柔の道

Ton premier cours de no-gi : ce qui change et ce qui ne change pas

Illustration à l'encre — Ton premier cours de no-gi : ce qui change et ce qui ne change pas

Le post « gi ou no-gi » se terminait sur ma promesse de continuer à venir aux deux soirs de no-gi de ma salle, alors voici le rapport du premier que j'ai traité comme plus qu'une visite. Le titre : c'est le même sport joué sur de la glace. Tout ce que je savais restait vrai, et presque rien ne marchait à la vitesse où je le savais.

Quoi porter, réglé en un paragraphe

Rash guard, short sans poches ni fermetures éclair, et c'est tout le costume. Un legging (spats) sous le short si tu veux ; personne ne commente, dans un sens ou dans l'autre. La règle des poches n'est pas une affaire de mode : les doigts et les orteils trouvent les poches comme l'eau trouve les fissures, et la logique des bijoux du post sur l'étiquette s'applique maintenant aussi à tes vêtements. Si tu ne possèdes qu'un pantalon de gi, la plupart des salles te laisseront passer ton premier soir dedans, mais demande d'abord, le même court mail que recommande le post sur le drop-in.

Ce qui disparaît

Les prises, en premier et le plus violemment. Tout mon jeune jeu s'est révélé emprunté au gi : le col pour ralentir les gens, la manche pour les diriger, le bas du pantalon pour stopper le passage. Le no-gi confisque tout ça à la porte. Ce qui reste, c'est les poignets, les nuques et les creux des genoux et des coudes, et chacun d'eux transpire.

La friction part ensuite. Le post sur le contrôle latéral appelait le poids quelque chose qui se verse ; en no-gi, ce qui est versé n'a nulle part où se déposer. Les gens que tu ne pouvais pas bouger en gi glissent maintenant de toi, ce qui ressemble à un cadeau pendant exactement un round, jusqu'à ce que tu réalises que tu glisses d'eux aussi. Les positions de survie qui tenaient trente secondes dans le tissu tiennent cinq secondes.

Ce qui ne change pas

Tout ce qu'il y a dessous. La base est toujours la base, les frames sont toujours de l'os, le kuzushi décide toujours de quel côté tombent les corps, et la respiration à laquelle le post sur l'épuisement et celui sur la respiration ont consacré deux articles compte PLUS, parce que le rythme monte et que les pauses ont disparu. La fiche de poste en deux phrases du glossaire survit mot pour mot : passe, tiens, finis ; ou empêche-les de le faire.

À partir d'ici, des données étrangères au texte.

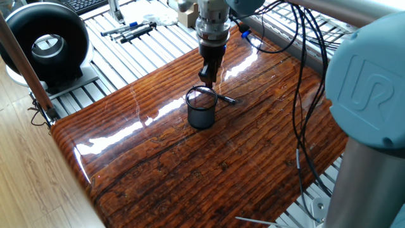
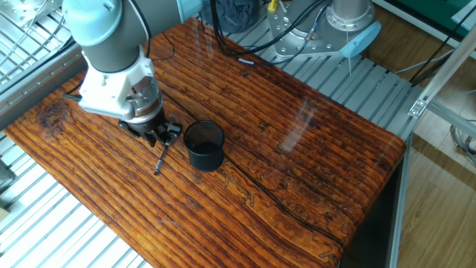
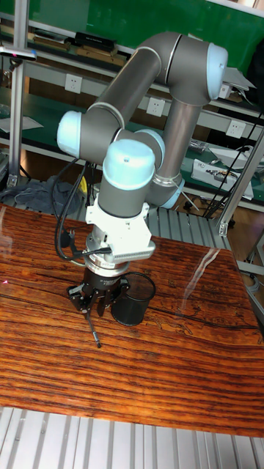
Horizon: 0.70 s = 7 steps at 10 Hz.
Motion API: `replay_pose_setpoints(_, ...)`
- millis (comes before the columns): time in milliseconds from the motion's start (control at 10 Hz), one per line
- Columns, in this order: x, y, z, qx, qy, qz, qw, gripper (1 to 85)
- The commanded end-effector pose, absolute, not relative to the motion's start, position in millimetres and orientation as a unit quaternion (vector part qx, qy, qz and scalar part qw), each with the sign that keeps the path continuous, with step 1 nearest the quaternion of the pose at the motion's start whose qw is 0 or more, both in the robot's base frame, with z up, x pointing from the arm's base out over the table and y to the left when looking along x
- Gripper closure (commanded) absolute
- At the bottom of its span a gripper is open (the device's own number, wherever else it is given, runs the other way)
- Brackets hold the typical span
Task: Put the pen into the pen holder
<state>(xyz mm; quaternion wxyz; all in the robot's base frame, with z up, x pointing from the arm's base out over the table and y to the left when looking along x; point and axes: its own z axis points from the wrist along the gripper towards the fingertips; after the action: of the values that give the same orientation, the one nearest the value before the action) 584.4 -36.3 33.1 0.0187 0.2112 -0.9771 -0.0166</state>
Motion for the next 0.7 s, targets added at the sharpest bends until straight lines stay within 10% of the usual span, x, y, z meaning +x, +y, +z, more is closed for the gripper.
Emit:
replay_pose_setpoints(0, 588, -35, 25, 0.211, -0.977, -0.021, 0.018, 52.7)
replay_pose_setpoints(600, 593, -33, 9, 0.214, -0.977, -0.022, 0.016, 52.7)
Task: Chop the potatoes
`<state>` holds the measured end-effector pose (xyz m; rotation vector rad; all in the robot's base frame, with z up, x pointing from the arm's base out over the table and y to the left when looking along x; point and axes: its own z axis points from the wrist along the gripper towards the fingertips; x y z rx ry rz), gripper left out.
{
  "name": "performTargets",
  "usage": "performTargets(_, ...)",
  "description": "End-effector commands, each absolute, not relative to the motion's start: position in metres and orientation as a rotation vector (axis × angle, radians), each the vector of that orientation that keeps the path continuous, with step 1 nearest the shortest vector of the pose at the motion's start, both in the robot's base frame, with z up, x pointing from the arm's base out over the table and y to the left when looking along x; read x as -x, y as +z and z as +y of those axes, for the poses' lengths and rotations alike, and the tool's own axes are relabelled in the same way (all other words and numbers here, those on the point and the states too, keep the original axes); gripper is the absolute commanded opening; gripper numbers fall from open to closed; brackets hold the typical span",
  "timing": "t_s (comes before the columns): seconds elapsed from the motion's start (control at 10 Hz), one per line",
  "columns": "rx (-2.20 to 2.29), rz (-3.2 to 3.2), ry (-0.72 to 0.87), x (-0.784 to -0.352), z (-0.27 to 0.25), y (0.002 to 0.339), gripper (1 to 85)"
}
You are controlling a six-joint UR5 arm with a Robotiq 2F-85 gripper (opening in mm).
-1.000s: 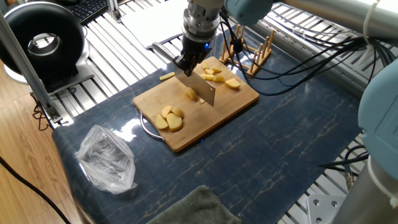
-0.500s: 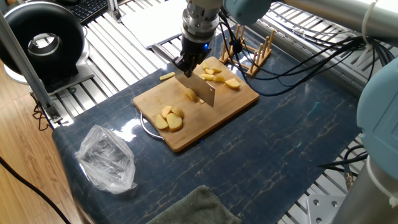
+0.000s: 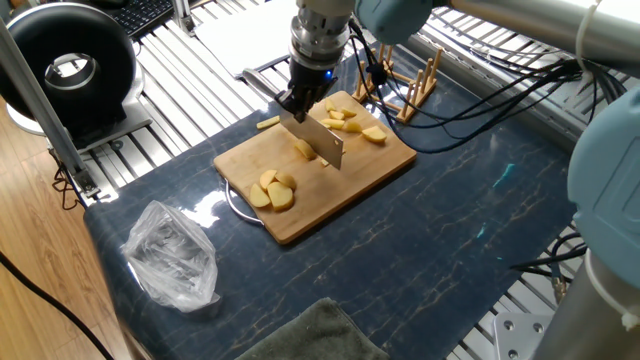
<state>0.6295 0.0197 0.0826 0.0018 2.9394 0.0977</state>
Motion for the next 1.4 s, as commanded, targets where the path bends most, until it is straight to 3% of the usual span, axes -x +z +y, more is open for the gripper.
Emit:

C'était la surprise honnête. Je m'attendais à un autre sport et j'ai trouvé le même sport avec les noms retirés. Les concepts autour desquels ce site n'arrête pas de tourner sont exactement la partie qui voyage.

À quoi ressemble vraiment le round

Plus rapide, plus trempé, et plus indulgent d'une façon précise : quand tu es pris, tu es moins pris. Des sorties qui demandaient trois étapes parfaites en gi demandent parfois un seul haussement d'épaules honnête. Le revers, c'est que rien de ce que tu attaques ne reste attaqué non plus, donc les scrambles s'éternisent, et les leçons du post sur l'épuisement sur la gestion du rythme arrivent en moins de deux rounds, que tu les aies invitées ou non.

Les vétérans te diront que le no-gi punit l'attentisme et récompense le mouvement, et un soir a suffi pour le sentir : les gens qui avaient l'air les meilleurs n'étaient pas les plus forts, c'étaient ceux qui gardaient leurs hanches en mouvement et traitaient chaque prise perdue comme l'entrée suivante au lieu d'un échec.

Le verdict du débutant

Va au soir de no-gi même si tu te vois comme quelqu'un du gi, et surtout avant d'avoir assez de jeu pour avoir l'impression d'en perdre un. Rien ne se transplante plus vite que les concepts, et rien n'expose une habitude dépendante des prises avec plus de douceur qu'un sport où les prises n'ont jamais été à toi pour commencer. Apporte un rash guard et des attentes basses. Les poignées ne reviennent pas, et au bout d'un moment tu arrêtes de les chercher.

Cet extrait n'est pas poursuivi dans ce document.